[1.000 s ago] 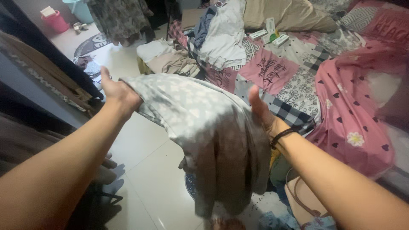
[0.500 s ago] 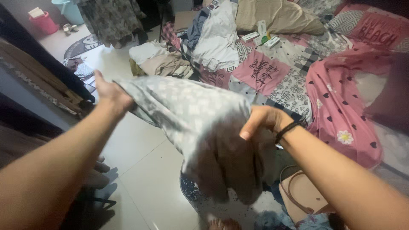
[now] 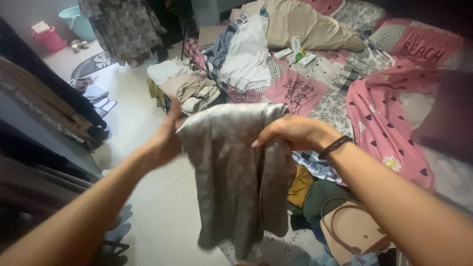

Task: The person picks up several pieces of clothing from a bed and the floor, shakes each item, and folds it into a stack by hand.

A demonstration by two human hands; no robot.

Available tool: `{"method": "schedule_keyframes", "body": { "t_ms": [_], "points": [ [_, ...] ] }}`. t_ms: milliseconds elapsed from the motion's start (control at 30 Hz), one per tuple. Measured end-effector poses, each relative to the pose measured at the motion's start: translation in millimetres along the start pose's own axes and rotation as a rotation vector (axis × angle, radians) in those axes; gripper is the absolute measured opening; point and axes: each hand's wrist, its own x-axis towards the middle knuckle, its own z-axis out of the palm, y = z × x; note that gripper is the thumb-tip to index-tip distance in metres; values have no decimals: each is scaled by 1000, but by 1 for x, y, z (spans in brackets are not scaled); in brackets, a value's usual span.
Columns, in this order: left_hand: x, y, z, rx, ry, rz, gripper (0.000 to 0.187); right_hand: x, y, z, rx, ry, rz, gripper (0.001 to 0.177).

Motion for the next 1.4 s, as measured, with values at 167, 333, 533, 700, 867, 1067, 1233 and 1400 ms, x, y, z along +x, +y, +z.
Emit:
{"method": "schedule_keyframes", "body": {
  "t_ms": [167, 333, 533, 700, 867, 1067, 1233, 1400],
  "points": [
    [5, 95, 47, 1012, -17, 742, 116, 2, 10, -16, 11, 23, 42, 20],
    [28, 97, 91, 1060, -144, 619, 58, -5, 6, -16, 33, -77, -1, 25],
    [40, 59, 96, 831, -87, 437, 26, -29, 3, 1, -14, -95, -407, 52],
    [51, 58, 104, 850, -105, 453, 27, -36, 16, -14, -49, 321, -283, 65],
    [61, 59, 108, 854, -158, 424, 28, -58, 13, -38, -1115, 983, -428, 126],
    [74, 59, 113, 869, -288, 521, 24, -59, -4, -7, -1265, 494, -653, 82],
    [92, 53, 119, 993, -410, 526, 18, -55, 21, -6, -1281, 521, -538, 42],
    [112, 65, 138, 911, -547, 575, 29, -70, 42, -15, -1123, 555, -515, 28]
  ]
}}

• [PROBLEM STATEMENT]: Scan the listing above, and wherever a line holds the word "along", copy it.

• [RESULT OF THE EXERCISE]:
Available tool: `{"method": "schedule_keyframes", "body": { "t_ms": [_], "points": [ [_, ...] ] }}`. t_ms: milliseconds elapsed from the motion's start (control at 30 Hz), one per tuple. Measured end-effector poses, each relative to the pose measured at the motion's start: translation in millimetres along the start pose's own axes and rotation as a rotation vector (axis × angle, radians) in those axes; gripper is the absolute measured opening; point and axes: each hand's wrist, its own x-axis towards the middle knuckle, its own z-axis out of the palm, y = z × x; note that gripper is the thumb-tip to index-tip distance in metres; values have no decimals: each is scaled by 1000, but by 1 for x, y, z (spans in brackets are not scaled); in brackets, a value's usual span.
Motion for the next 1.4 s, as measured, with values at 167, 333, 533, 700, 867, 1067, 1233 and 1400 ms, x, y, z along +x, +y, +z.

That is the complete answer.